* _PROBLEM STATEMENT_
Find every line in the entries that holds the string "answers" and report it.

━━━

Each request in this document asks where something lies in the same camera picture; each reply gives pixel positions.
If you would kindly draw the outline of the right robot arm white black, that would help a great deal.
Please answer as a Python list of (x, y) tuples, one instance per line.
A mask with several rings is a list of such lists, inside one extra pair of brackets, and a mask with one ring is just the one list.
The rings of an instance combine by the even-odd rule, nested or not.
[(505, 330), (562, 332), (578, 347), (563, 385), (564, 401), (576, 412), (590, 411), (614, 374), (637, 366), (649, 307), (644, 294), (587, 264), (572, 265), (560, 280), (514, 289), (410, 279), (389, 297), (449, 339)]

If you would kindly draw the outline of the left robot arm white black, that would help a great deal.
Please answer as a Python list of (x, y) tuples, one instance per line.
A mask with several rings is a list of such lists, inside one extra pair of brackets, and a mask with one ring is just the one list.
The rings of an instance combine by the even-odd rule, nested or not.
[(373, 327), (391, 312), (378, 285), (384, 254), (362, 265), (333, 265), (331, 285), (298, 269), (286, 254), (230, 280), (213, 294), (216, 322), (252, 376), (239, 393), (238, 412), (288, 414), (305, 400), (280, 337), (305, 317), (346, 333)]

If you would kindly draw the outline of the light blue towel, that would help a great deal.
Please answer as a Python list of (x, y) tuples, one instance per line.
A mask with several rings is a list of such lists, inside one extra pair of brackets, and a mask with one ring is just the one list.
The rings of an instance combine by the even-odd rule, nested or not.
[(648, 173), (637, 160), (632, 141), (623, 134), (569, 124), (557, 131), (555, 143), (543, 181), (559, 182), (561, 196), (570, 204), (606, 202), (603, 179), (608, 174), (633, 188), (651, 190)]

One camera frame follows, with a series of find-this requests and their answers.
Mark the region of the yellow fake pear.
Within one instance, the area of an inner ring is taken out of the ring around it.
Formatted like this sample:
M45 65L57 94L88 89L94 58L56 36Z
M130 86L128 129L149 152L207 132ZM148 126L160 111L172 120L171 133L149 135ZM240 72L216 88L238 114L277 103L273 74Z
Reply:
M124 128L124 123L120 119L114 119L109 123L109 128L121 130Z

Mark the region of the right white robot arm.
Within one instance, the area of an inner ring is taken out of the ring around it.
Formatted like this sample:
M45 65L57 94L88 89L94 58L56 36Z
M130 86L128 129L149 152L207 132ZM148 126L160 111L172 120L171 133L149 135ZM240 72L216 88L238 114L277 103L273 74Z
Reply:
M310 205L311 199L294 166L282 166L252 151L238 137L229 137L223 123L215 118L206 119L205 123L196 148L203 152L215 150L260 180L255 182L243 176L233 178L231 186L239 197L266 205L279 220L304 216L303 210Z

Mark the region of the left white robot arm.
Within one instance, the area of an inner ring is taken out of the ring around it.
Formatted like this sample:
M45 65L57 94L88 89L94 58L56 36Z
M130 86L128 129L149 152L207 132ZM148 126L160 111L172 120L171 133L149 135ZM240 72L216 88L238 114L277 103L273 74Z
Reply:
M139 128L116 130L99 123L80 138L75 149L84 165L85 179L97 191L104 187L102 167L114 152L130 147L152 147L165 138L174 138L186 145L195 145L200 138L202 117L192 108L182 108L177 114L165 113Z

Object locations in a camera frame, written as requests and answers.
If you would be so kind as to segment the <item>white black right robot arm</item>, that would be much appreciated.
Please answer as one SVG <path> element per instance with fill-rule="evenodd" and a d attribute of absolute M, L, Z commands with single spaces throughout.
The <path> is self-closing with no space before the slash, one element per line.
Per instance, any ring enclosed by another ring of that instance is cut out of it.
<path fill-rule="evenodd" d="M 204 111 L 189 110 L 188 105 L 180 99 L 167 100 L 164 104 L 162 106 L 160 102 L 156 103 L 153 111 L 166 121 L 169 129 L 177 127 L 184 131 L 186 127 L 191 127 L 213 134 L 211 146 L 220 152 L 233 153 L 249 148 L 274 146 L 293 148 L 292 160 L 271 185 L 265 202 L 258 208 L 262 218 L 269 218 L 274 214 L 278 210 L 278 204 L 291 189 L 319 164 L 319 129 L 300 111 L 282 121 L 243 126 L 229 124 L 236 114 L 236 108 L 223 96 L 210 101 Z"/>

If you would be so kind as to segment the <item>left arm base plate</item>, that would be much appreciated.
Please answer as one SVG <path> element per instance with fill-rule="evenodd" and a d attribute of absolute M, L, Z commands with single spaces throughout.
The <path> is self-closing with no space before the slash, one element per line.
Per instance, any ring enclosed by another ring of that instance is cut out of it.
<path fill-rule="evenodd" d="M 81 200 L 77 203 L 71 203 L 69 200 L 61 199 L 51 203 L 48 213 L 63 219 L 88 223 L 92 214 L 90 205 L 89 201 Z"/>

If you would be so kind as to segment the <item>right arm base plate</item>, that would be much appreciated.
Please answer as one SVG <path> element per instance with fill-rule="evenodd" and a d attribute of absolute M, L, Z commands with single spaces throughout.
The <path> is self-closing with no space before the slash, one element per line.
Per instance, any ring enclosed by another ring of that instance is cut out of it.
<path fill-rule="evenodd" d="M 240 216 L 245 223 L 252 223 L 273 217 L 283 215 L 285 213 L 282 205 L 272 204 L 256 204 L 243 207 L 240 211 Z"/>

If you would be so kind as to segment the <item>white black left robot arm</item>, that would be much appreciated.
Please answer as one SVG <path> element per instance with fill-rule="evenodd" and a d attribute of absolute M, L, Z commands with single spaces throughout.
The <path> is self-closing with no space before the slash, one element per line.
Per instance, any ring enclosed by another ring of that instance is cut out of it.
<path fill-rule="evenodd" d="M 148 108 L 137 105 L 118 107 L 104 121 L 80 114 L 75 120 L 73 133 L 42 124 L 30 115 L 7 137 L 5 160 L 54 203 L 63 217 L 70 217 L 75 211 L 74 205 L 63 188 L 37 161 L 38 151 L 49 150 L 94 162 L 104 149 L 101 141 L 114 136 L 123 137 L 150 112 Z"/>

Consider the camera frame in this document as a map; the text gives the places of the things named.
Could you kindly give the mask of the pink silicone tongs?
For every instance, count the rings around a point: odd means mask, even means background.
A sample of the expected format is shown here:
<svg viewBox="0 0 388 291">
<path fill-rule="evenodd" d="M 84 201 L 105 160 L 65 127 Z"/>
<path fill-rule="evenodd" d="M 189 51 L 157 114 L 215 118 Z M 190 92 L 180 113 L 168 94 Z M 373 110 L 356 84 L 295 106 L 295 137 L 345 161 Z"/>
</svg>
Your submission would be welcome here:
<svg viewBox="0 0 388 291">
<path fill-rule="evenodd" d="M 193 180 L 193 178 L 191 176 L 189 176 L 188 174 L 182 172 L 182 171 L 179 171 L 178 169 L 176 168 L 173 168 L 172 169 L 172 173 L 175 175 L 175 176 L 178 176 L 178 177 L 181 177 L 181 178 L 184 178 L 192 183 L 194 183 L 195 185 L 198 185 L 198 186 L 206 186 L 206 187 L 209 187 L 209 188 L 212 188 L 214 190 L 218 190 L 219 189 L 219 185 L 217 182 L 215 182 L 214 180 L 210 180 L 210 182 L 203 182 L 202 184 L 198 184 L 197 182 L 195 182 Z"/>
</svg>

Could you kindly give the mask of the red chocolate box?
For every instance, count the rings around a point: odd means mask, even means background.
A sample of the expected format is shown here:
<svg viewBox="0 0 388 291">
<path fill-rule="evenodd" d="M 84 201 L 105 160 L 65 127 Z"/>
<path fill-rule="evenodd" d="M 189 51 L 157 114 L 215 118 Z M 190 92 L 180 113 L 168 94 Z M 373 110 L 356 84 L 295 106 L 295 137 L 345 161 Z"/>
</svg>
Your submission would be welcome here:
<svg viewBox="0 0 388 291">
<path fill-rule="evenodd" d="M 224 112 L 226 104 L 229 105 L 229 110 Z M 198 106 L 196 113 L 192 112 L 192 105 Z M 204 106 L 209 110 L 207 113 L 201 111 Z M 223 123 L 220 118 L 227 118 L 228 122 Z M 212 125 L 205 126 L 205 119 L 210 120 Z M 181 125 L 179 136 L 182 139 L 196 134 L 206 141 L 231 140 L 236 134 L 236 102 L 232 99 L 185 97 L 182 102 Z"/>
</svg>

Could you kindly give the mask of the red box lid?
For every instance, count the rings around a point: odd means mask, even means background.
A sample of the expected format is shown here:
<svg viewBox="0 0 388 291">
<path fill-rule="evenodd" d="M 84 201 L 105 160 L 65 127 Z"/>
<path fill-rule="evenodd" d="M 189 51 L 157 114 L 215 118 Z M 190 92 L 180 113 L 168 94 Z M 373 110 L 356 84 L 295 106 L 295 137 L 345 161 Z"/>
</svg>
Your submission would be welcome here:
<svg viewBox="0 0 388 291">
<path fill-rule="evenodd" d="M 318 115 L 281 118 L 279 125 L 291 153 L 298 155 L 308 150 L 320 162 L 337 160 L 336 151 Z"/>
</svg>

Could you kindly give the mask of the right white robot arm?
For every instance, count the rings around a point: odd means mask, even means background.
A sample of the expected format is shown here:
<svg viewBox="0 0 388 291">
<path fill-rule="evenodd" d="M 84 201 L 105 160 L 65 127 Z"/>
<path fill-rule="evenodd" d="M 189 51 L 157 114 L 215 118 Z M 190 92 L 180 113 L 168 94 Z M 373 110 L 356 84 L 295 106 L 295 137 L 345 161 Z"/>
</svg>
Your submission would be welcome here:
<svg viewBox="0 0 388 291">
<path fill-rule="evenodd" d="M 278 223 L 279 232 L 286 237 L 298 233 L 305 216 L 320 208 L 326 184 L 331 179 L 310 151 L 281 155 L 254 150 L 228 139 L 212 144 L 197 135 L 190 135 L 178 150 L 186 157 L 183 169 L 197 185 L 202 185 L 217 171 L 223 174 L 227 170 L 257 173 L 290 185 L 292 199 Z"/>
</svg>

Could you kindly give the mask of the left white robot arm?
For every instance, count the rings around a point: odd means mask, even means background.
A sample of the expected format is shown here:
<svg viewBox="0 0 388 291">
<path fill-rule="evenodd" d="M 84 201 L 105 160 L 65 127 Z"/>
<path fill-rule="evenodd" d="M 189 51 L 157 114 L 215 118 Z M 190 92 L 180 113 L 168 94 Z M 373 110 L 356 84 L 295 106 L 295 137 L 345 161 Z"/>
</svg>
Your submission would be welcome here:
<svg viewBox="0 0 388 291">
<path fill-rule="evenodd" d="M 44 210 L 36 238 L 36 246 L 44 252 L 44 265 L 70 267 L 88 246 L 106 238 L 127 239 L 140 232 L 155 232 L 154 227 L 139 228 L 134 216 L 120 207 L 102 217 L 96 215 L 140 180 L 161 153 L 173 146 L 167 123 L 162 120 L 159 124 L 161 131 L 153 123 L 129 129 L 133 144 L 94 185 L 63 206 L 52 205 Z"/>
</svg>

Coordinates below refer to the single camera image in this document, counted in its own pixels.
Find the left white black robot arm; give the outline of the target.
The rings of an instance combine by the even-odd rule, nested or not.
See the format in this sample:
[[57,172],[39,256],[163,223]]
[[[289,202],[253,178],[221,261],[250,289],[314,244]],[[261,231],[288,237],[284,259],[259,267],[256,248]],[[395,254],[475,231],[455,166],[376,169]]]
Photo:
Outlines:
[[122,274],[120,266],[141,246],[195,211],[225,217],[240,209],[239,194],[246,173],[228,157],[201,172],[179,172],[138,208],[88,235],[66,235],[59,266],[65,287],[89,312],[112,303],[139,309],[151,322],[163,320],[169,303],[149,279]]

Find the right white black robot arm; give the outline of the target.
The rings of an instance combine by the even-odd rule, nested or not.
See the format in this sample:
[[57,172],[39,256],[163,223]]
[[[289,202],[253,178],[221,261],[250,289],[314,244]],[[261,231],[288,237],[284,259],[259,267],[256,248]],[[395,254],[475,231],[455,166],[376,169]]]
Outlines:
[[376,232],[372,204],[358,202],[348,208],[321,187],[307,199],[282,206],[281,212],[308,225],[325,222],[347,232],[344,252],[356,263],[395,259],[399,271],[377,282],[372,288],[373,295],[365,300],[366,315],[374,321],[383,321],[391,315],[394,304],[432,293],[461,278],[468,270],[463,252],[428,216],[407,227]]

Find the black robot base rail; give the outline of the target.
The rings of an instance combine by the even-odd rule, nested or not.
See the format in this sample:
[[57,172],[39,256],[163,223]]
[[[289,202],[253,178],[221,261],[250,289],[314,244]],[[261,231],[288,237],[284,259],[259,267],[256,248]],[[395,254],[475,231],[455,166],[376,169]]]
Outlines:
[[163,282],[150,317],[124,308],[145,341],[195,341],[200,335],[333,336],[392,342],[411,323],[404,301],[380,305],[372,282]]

━━━

* _SOLUTION_
One camera frame follows, with a series of find-this requests and their answers.
Object locations in a camera frame, written as requests and answers.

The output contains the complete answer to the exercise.